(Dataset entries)
▬▬▬

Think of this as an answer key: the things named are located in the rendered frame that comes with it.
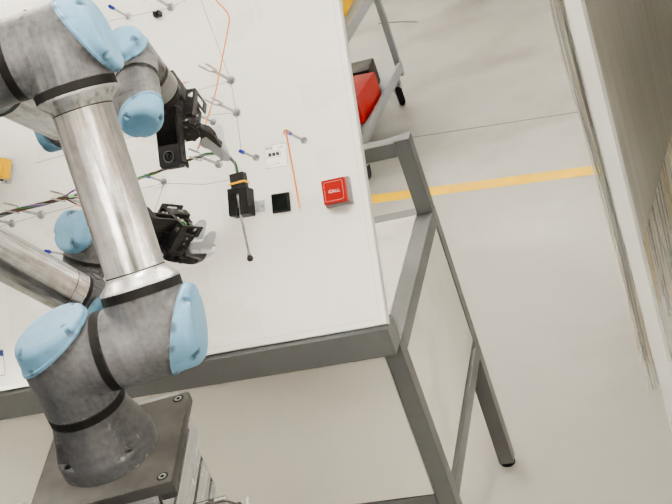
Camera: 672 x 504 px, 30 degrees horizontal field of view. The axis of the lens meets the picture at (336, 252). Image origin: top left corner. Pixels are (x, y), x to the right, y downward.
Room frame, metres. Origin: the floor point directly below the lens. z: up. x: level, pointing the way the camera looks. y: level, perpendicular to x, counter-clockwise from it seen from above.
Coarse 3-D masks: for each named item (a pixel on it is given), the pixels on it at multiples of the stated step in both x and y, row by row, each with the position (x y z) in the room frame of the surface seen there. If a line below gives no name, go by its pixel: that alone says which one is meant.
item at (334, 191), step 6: (324, 180) 2.34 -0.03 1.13; (330, 180) 2.33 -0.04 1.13; (336, 180) 2.32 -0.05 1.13; (342, 180) 2.32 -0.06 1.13; (324, 186) 2.33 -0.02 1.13; (330, 186) 2.32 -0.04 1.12; (336, 186) 2.32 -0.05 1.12; (342, 186) 2.31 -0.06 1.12; (324, 192) 2.32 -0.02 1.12; (330, 192) 2.32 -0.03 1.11; (336, 192) 2.31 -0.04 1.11; (342, 192) 2.31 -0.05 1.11; (324, 198) 2.32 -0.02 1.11; (330, 198) 2.31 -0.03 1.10; (336, 198) 2.31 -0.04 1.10; (342, 198) 2.30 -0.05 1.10; (324, 204) 2.31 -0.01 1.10; (330, 204) 2.31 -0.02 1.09
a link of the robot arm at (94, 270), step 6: (66, 258) 1.98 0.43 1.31; (72, 264) 1.97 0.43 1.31; (78, 264) 1.96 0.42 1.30; (84, 264) 1.96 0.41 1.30; (90, 264) 1.96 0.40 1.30; (96, 264) 1.97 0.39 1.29; (84, 270) 1.96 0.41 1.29; (90, 270) 1.96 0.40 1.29; (96, 270) 1.97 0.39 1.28; (96, 276) 1.94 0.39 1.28; (102, 276) 1.98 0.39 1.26
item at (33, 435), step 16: (32, 416) 2.50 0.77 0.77; (0, 432) 2.54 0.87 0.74; (16, 432) 2.52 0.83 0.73; (32, 432) 2.51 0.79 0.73; (48, 432) 2.50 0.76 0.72; (0, 448) 2.55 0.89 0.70; (16, 448) 2.53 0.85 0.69; (32, 448) 2.52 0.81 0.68; (48, 448) 2.50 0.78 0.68; (0, 464) 2.55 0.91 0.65; (16, 464) 2.54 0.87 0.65; (32, 464) 2.53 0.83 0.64; (0, 480) 2.56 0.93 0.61; (16, 480) 2.55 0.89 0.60; (32, 480) 2.53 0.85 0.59; (0, 496) 2.57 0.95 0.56; (16, 496) 2.55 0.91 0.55; (32, 496) 2.54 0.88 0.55
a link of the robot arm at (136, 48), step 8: (120, 32) 2.13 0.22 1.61; (128, 32) 2.12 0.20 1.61; (136, 32) 2.12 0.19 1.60; (120, 40) 2.12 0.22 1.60; (128, 40) 2.11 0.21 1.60; (136, 40) 2.11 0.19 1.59; (144, 40) 2.12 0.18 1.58; (120, 48) 2.10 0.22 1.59; (128, 48) 2.09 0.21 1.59; (136, 48) 2.10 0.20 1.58; (144, 48) 2.11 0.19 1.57; (152, 48) 2.14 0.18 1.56; (128, 56) 2.09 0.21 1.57; (136, 56) 2.10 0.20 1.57; (144, 56) 2.11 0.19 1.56; (152, 56) 2.12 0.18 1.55; (152, 64) 2.10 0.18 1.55; (160, 64) 2.14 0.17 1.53; (160, 72) 2.14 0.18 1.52; (160, 80) 2.14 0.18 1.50
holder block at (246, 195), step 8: (232, 192) 2.36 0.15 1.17; (240, 192) 2.35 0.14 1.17; (248, 192) 2.35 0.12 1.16; (232, 200) 2.35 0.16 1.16; (240, 200) 2.34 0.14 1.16; (248, 200) 2.34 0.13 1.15; (232, 208) 2.34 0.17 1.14; (240, 208) 2.33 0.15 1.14; (248, 208) 2.33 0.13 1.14; (232, 216) 2.34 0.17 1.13; (248, 216) 2.35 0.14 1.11
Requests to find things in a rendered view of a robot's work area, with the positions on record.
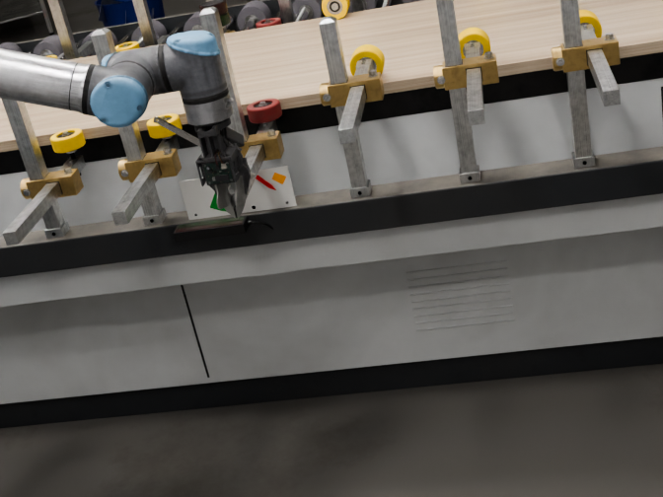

▬▬▬

=== EXERCISE OBJECTIVE ===
Although the records contain pictures, only the text should be copied, exactly as it stands.

=== RESPONSE TO THIS TASK ===
Think of this as an answer key: the things named are located in the rendered frame that comes with it.
Camera: 672 x 504 px, 30 degrees horizontal field of view. The axis of the lens meets the picture at (336, 252). Image origin: top left corner. Pixels are (x, y), x to the right, y downward.
Room frame, metres. Origin: the floor point directly below the lens. z: up. x: level, pointing the way the camera looks. y: level, perpendicular to x, counter-clockwise from it seen from above.
Coarse 3-D masks: for each named item (a pixel on it is given), the pixels on it at multiples of the stated step in both x and y, row by row, each with the position (x y z) in the room frame of the surface seen there. If a line below gives no name, go by its pixel: that alone says which one is meant.
item at (334, 191), step 6: (324, 180) 2.34 -0.03 1.13; (330, 180) 2.33 -0.04 1.13; (336, 180) 2.32 -0.05 1.13; (342, 180) 2.32 -0.06 1.13; (324, 186) 2.33 -0.02 1.13; (330, 186) 2.32 -0.04 1.12; (336, 186) 2.32 -0.05 1.12; (342, 186) 2.31 -0.06 1.12; (324, 192) 2.32 -0.02 1.12; (330, 192) 2.32 -0.03 1.11; (336, 192) 2.31 -0.04 1.11; (342, 192) 2.31 -0.05 1.11; (324, 198) 2.32 -0.02 1.11; (330, 198) 2.31 -0.03 1.10; (336, 198) 2.31 -0.04 1.10; (342, 198) 2.30 -0.05 1.10; (324, 204) 2.31 -0.01 1.10; (330, 204) 2.31 -0.02 1.09
a link of the robot arm at (94, 270), step 6: (66, 258) 1.98 0.43 1.31; (72, 264) 1.97 0.43 1.31; (78, 264) 1.96 0.42 1.30; (84, 264) 1.96 0.41 1.30; (90, 264) 1.96 0.40 1.30; (96, 264) 1.97 0.39 1.29; (84, 270) 1.96 0.41 1.29; (90, 270) 1.96 0.40 1.29; (96, 270) 1.97 0.39 1.28; (96, 276) 1.94 0.39 1.28; (102, 276) 1.98 0.39 1.26
item at (33, 435), step 16: (32, 416) 2.50 0.77 0.77; (0, 432) 2.54 0.87 0.74; (16, 432) 2.52 0.83 0.73; (32, 432) 2.51 0.79 0.73; (48, 432) 2.50 0.76 0.72; (0, 448) 2.55 0.89 0.70; (16, 448) 2.53 0.85 0.69; (32, 448) 2.52 0.81 0.68; (48, 448) 2.50 0.78 0.68; (0, 464) 2.55 0.91 0.65; (16, 464) 2.54 0.87 0.65; (32, 464) 2.53 0.83 0.64; (0, 480) 2.56 0.93 0.61; (16, 480) 2.55 0.89 0.60; (32, 480) 2.53 0.85 0.59; (0, 496) 2.57 0.95 0.56; (16, 496) 2.55 0.91 0.55; (32, 496) 2.54 0.88 0.55
a link of the robot arm at (136, 48), step 8: (120, 32) 2.13 0.22 1.61; (128, 32) 2.12 0.20 1.61; (136, 32) 2.12 0.19 1.60; (120, 40) 2.12 0.22 1.60; (128, 40) 2.11 0.21 1.60; (136, 40) 2.11 0.19 1.59; (144, 40) 2.12 0.18 1.58; (120, 48) 2.10 0.22 1.59; (128, 48) 2.09 0.21 1.59; (136, 48) 2.10 0.20 1.58; (144, 48) 2.11 0.19 1.57; (152, 48) 2.14 0.18 1.56; (128, 56) 2.09 0.21 1.57; (136, 56) 2.10 0.20 1.57; (144, 56) 2.11 0.19 1.56; (152, 56) 2.12 0.18 1.55; (152, 64) 2.10 0.18 1.55; (160, 64) 2.14 0.17 1.53; (160, 72) 2.14 0.18 1.52; (160, 80) 2.14 0.18 1.50
holder block at (246, 195), step 8: (232, 192) 2.36 0.15 1.17; (240, 192) 2.35 0.14 1.17; (248, 192) 2.35 0.12 1.16; (232, 200) 2.35 0.16 1.16; (240, 200) 2.34 0.14 1.16; (248, 200) 2.34 0.13 1.15; (232, 208) 2.34 0.17 1.14; (240, 208) 2.33 0.15 1.14; (248, 208) 2.33 0.13 1.14; (232, 216) 2.34 0.17 1.13; (248, 216) 2.35 0.14 1.11
Requests to find things in a rendered view of a robot's work area, with the positions on record.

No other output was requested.